AutoLink: Self-supervised Learning of Human Skeletons and Object Outlines by Linking Keypoints
NeurIPS 2022 (Spotlight) Xingzhe He Bastian Wandt Helge Rhodin The University of British Columbia [paper] [code]

Structured representations such as keypoints are widely used in pose transfer, conditional image generation, animation, and 3D reconstruction. However, their supervised learning requires expensive annotation for each target domain. We propose a self-supervised method that learns to disentangle object structure from the appearance with a graph of 2D keypoints linked by straight edges . Both the keypoint location and their pairwise edge weights are learned, given only a collection of images depicting the same object class . The graph is interpretable, for example, AutoLink recovers the human skeleton topology when applied to images showing people. Our key ingredients are i) an encoder that predicts keypoint locations in an input image, ii) a shared graph as a latent variable that links the same pairs of keypoints in every image, iii) an intermediate edge map that combines the latent graph edge weights and keypoint locations in a soft, differentiable manner, and iv) an inpainting objective on randomly masked images. Although simpler, AutoLink outperforms existing self-supervised methods on the established keypoint and pose estimation benchmarks and paves the way for structure-conditioned generative models on more diverse datasets.

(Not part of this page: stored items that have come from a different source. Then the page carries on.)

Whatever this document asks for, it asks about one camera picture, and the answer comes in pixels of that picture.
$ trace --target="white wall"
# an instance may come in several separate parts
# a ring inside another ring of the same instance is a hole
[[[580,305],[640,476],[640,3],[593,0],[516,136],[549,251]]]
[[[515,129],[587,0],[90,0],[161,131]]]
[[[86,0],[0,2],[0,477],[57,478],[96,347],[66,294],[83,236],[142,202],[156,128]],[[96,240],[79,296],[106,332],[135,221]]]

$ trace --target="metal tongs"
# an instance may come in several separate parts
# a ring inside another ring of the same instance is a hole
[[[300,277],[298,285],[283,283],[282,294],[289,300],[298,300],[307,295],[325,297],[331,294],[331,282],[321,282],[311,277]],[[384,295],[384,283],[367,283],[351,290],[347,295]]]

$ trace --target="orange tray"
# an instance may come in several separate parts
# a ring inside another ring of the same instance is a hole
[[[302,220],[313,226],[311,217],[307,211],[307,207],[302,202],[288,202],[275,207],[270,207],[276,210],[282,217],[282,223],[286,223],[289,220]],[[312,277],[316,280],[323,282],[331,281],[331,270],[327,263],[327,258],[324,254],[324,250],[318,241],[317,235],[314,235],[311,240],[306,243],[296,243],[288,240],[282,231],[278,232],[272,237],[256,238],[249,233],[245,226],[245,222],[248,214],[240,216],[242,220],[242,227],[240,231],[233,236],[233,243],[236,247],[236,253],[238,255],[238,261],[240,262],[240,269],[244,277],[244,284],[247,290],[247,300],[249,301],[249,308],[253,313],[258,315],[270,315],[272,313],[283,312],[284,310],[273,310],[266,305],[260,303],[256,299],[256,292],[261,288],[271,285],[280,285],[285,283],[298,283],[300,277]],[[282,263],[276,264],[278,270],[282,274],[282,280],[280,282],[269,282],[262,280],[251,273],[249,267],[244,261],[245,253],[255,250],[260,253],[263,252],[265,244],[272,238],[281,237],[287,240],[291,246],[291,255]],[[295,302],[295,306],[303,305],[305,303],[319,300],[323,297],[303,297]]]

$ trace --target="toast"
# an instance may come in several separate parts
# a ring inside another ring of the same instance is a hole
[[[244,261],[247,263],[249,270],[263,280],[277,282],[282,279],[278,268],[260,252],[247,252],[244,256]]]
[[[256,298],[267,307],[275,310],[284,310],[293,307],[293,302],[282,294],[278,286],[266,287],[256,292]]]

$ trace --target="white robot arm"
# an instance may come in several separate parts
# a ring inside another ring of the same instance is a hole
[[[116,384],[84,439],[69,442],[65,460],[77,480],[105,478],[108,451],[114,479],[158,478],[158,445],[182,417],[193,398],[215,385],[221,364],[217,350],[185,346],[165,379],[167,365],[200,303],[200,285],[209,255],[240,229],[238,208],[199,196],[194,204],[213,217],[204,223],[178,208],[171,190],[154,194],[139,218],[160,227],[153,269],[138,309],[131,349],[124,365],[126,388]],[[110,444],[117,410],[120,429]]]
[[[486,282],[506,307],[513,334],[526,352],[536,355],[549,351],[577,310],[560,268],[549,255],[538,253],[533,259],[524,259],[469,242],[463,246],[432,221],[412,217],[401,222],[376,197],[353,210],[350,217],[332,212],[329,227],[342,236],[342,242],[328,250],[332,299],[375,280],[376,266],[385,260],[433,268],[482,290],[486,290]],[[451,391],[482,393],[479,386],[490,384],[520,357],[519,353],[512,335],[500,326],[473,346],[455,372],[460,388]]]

Given an image, we detect keypoints and draw differentiable edges between keypoints according to the learned graph edge weights that is visualized as a color matrix. The method is self-supervised in that the latent edge map and keypoints are learned by reconstructing the masked input images. Note that keypoints are image specific and edge maps are shared.

Detected Keypoints and Visualized Graph Representation

Application: Pose Transfer

The learned graph representation can be used to train a pose transfer network on videos. Note that the graph is only learned on a collection of single images, and so is the translation model. Nevertheless, it is stable even when the pose change is large (first row), and the subtle details, such as mouth motion (third row) and eye blinking (forth row), are also captured.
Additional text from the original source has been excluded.